Tous au Larzac, César du meilleur documentaire, trace les beaux portraits de ceux qui se sont mobilisés. Christian Rouaud filme avec amour, en alternant images d’archives, entretiens avec les protagonistes au gré de balades sur ce superbe plateau âpre, où le paysage est, lui aussi, un personnage. Surtout, ce n’est pas un film passéiste qui dirait regardez comme les combats étaient mobilisateurs en ce temps-là, on n’en fait plus d’aussi jolis ; c’est de l’origine à maintenant un combat opiniâtre qui s’est forgé une cohérence pour une agriculture humaine — les paysans ne sont pas à vendre, disaient-ils —, pour une autogestion pratique, la gestion collective de toute une région.
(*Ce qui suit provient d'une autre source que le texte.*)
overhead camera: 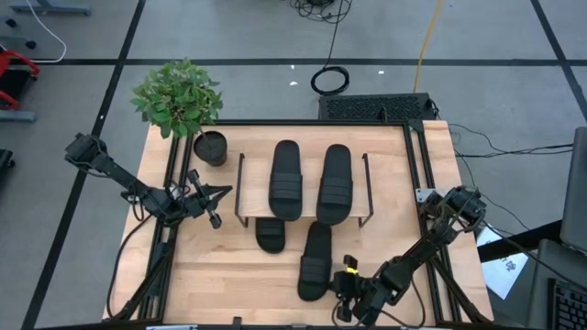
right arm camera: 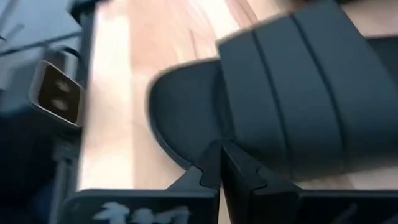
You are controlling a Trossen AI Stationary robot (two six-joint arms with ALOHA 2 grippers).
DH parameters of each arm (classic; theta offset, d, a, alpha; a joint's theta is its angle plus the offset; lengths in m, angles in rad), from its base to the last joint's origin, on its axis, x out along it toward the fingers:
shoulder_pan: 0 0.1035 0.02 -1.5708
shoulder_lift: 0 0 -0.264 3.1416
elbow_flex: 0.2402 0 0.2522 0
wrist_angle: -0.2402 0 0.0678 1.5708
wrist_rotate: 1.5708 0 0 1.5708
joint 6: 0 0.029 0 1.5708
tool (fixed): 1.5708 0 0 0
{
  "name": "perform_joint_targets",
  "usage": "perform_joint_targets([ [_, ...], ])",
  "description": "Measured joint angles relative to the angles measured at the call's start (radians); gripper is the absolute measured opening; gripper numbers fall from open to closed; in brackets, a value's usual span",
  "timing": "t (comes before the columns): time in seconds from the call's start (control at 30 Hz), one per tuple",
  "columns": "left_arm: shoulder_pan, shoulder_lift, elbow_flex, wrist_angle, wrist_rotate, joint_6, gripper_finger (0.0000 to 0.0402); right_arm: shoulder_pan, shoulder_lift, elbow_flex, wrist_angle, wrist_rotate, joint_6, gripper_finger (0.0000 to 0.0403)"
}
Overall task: Pick and place slides into the shelf
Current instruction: Put the black slide under the shelf
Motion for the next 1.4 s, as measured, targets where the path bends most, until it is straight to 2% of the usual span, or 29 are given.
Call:
perform_joint_targets([
  [0.23,0.000,0.000,0.000,0.000,0.000,-0.001,0.0024,-0.002,-0.028,0.000,0.152,0.005,-0.132,0.0000],
  [0.33,0.000,0.000,0.000,0.000,0.000,-0.002,0.0024,-0.001,-0.029,0.001,0.213,-0.071,-0.140,0.0000],
  [0.7,0.000,0.000,0.000,-0.005,-0.001,-0.003,0.0024,-0.002,0.074,0.001,0.398,-0.201,-0.109,0.0000],
  [0.97,0.000,0.000,0.000,-0.004,-0.001,-0.003,0.0024,-0.004,0.115,0.001,0.407,-0.255,-0.073,0.0000],
  [1.3,0.000,0.000,0.000,-0.004,-0.001,-0.001,0.0024,-0.041,0.115,0.001,0.357,-0.232,-0.080,0.0000],
  [1.4,0.000,0.000,0.000,-0.004,-0.001,-0.002,0.0024,-0.063,0.114,0.002,0.352,-0.261,-0.077,0.0000],
])
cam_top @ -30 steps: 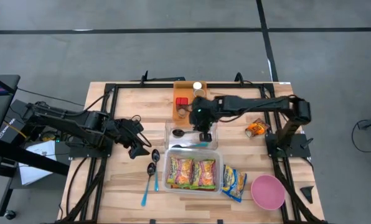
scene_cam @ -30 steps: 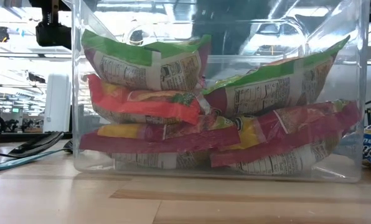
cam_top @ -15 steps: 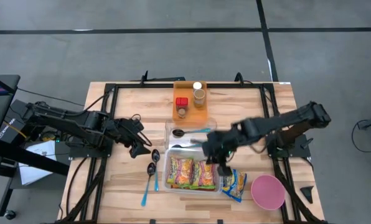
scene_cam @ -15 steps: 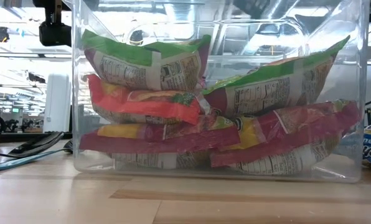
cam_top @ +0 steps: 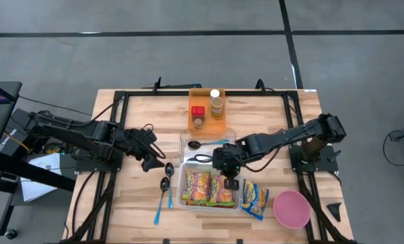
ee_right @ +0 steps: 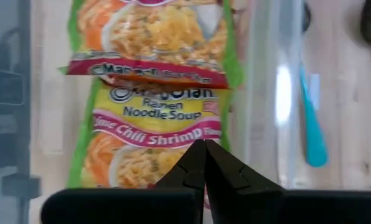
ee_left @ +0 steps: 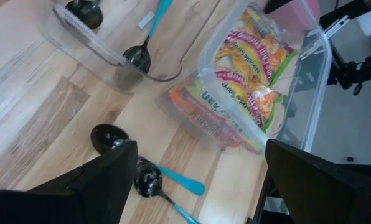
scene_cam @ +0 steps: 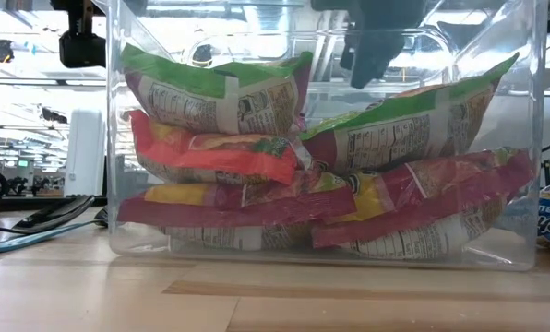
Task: Pick & Place Food Item
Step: Adjust the white transparent bin on the table, then put the blue spoon into the transparent bin
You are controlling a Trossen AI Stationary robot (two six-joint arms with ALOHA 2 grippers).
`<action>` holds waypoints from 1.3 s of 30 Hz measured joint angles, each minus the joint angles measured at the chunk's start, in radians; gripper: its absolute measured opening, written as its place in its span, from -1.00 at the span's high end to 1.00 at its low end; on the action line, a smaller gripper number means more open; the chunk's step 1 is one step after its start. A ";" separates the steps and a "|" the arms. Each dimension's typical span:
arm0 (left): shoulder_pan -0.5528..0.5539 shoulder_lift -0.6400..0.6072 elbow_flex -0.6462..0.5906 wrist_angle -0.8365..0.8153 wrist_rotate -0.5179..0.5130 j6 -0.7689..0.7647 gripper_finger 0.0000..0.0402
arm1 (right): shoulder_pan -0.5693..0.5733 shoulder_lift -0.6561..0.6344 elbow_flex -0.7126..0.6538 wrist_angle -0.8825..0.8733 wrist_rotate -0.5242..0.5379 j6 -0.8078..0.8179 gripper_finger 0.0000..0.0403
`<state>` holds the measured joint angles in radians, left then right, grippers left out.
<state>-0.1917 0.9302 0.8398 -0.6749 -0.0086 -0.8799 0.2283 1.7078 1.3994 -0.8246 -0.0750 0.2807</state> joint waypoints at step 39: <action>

Le Larzac, c’est la lutte vivante de paysans et d’autres qui se sont constitués en communauté et qui, par « retour de solidarité », comme dit l’une des « historiques », continuent à soutenir les combats d’aujourd’hui.
- Bernard Lambert, fondateur des paysans travailleurs puis de la Confédération nationale des syndicats de travailleurs paysans, qui deviendra la Confédération paysanne, a été très actif au Larzac.